* [DATASET EXCERPTS]:
====
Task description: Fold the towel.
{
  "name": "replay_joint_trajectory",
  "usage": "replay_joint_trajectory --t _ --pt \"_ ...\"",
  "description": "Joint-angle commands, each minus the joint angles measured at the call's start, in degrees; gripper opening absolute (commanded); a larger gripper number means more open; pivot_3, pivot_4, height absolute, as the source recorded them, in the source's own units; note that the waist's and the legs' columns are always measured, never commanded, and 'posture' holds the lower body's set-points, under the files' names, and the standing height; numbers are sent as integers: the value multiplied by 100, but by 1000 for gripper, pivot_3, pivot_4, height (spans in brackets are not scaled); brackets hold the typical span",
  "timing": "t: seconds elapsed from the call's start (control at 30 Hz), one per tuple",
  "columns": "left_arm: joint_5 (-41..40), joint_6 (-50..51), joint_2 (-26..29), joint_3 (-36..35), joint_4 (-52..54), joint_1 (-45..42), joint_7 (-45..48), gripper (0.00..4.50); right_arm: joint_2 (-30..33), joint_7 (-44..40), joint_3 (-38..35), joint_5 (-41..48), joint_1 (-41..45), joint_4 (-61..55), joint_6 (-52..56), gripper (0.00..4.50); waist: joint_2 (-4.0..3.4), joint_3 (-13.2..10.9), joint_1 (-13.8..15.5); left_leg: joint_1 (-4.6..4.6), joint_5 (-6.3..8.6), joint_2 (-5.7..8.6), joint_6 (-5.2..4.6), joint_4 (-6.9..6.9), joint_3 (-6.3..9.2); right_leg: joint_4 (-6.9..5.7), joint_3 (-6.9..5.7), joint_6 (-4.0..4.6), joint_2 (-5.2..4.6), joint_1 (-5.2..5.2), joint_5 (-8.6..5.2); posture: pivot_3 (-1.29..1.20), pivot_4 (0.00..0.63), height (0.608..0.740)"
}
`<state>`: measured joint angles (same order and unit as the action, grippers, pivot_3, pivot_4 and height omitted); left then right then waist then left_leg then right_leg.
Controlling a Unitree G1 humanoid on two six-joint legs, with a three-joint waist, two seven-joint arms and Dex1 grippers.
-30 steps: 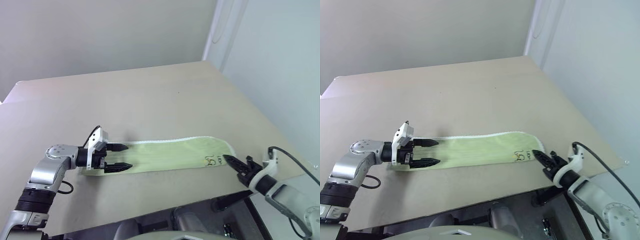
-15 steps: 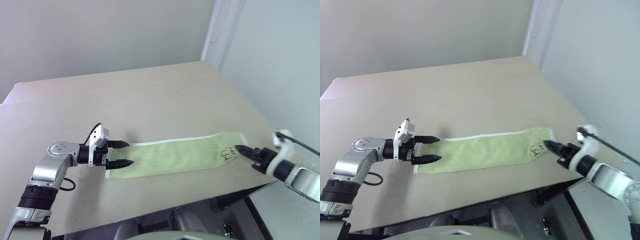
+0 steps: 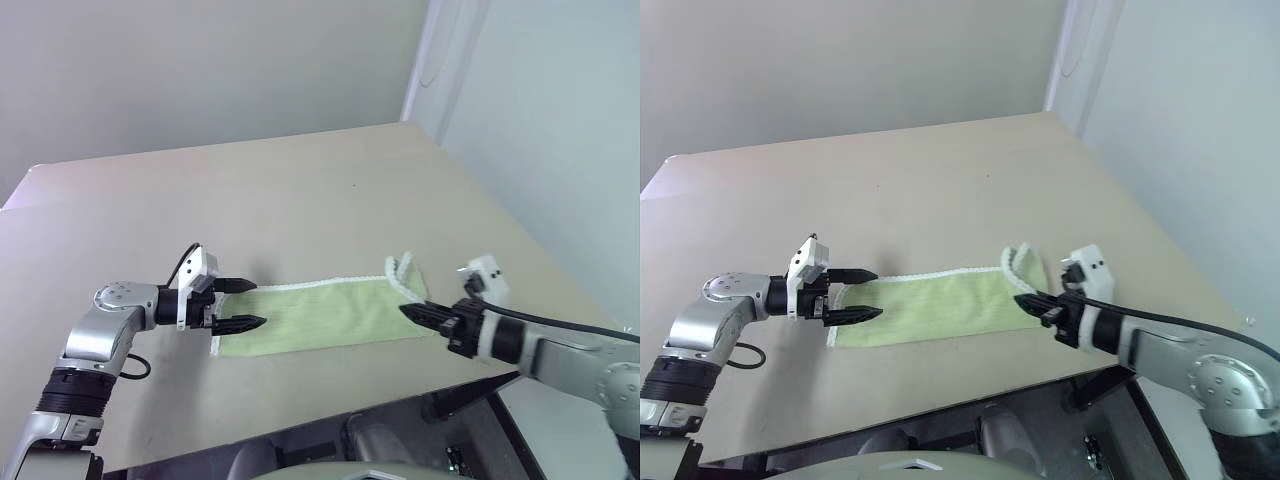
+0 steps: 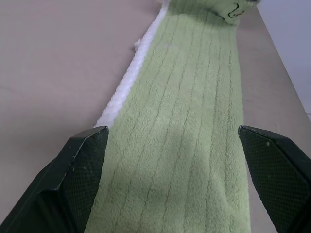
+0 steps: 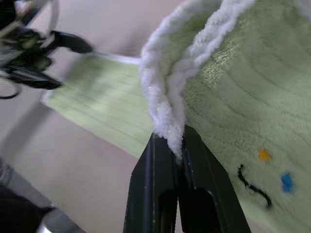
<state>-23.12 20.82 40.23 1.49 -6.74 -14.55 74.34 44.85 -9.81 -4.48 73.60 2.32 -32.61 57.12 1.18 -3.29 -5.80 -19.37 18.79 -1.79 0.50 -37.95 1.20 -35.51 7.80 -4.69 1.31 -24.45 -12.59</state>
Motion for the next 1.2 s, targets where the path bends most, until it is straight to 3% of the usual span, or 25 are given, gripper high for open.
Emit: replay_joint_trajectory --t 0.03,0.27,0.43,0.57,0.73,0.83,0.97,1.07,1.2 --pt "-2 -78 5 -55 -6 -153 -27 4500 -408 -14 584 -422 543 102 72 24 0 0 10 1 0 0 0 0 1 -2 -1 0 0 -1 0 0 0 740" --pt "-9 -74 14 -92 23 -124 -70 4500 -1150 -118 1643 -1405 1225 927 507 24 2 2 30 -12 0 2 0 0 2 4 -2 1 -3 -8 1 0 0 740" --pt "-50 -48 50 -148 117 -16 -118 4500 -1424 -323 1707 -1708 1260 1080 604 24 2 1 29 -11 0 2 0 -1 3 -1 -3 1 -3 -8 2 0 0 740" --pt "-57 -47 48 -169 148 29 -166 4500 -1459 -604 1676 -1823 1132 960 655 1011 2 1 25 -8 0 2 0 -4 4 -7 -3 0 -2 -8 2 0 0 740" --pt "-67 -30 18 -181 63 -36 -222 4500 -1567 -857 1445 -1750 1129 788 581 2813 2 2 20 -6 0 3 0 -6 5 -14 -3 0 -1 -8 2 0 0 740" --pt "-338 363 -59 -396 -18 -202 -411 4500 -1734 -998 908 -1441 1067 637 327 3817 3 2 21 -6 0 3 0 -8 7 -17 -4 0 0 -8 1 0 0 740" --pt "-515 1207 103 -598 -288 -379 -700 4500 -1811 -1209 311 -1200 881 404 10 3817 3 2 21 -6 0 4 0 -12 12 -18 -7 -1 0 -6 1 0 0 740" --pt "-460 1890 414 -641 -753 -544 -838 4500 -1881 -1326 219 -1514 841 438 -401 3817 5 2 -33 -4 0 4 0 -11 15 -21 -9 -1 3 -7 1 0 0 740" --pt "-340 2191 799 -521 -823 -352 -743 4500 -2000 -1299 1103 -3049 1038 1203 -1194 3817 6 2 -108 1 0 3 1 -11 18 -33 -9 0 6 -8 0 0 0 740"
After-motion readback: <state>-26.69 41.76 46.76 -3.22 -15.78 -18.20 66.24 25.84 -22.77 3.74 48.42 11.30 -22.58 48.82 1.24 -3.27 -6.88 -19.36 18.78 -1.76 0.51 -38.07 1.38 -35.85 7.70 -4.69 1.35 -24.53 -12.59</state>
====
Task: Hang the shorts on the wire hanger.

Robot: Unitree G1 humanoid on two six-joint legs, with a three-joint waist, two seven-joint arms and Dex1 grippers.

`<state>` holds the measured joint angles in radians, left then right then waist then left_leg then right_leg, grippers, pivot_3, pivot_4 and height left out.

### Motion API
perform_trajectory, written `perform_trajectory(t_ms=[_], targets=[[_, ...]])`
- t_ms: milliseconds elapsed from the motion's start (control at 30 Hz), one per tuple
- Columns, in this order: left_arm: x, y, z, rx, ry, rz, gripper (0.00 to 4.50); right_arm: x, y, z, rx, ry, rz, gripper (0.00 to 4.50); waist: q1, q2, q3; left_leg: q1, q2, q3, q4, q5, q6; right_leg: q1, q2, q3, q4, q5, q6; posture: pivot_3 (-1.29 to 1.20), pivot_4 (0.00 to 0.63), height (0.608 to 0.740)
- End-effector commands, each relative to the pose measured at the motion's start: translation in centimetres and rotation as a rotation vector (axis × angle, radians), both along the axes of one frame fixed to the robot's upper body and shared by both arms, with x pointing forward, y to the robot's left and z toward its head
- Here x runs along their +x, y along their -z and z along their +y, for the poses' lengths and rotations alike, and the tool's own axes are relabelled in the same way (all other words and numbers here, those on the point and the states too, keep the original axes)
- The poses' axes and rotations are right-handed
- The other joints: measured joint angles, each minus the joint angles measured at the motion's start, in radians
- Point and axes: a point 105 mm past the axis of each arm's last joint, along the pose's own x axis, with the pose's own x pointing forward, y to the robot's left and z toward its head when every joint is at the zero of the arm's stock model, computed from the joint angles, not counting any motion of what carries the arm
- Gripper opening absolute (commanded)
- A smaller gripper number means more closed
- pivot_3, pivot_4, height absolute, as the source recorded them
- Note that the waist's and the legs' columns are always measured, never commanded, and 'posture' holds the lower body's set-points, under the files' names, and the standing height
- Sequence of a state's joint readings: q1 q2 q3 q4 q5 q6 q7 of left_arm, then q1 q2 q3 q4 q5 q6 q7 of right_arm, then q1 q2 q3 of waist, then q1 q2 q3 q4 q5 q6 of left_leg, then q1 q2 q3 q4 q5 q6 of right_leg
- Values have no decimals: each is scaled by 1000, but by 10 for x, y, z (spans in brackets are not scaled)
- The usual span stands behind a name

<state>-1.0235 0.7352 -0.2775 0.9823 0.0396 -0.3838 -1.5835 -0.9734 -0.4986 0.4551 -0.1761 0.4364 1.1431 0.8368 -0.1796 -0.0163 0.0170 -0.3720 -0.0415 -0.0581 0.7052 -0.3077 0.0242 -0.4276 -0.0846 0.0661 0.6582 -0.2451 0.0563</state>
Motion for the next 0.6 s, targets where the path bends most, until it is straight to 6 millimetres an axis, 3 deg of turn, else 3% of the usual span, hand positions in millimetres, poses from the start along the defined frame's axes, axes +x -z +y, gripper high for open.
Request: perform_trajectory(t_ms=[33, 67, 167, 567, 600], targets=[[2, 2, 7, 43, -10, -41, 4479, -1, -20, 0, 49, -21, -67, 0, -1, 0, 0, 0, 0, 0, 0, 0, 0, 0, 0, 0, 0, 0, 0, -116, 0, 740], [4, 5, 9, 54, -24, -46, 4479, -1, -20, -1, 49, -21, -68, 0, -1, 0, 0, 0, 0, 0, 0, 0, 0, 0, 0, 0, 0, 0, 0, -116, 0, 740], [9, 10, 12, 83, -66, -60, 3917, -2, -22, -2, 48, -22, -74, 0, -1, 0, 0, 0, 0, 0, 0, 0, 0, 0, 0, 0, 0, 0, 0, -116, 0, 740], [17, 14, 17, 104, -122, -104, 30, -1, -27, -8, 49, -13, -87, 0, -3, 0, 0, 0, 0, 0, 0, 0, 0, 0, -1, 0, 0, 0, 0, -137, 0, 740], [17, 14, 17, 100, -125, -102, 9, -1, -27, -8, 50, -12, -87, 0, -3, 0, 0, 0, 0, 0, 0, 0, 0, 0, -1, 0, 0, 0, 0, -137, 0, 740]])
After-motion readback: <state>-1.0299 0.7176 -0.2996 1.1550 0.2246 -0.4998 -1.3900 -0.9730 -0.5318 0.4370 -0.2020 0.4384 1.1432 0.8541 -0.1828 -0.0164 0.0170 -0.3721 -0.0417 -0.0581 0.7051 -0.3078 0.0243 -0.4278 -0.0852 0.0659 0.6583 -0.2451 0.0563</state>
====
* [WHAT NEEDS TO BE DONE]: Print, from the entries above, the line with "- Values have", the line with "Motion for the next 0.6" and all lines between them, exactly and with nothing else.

* [SOLVED PROBLEM]:
- Values have no decimals: each is scaled by 1000, but by 10 for x, y, z (spans in brackets are not scaled)
- The usual span stands behind a name

<state>-1.0235 0.7352 -0.2775 0.9823 0.0396 -0.3838 -1.5835 -0.9734 -0.4986 0.4551 -0.1761 0.4364 1.1431 0.8368 -0.1796 -0.0163 0.0170 -0.3720 -0.0415 -0.0581 0.7052 -0.3077 0.0242 -0.4276 -0.0846 0.0661 0.6582 -0.2451 0.0563</state>
Motion for the next 0.6 s, targets where the path bends most, until it is straight to 6 millimetres an axis, 3 deg of turn, else 3% of the usual span, hand positions in millimetres, poses from the start along the defined frame's axes, axes +x -z +y, gripper high for open.

The output has been given in full.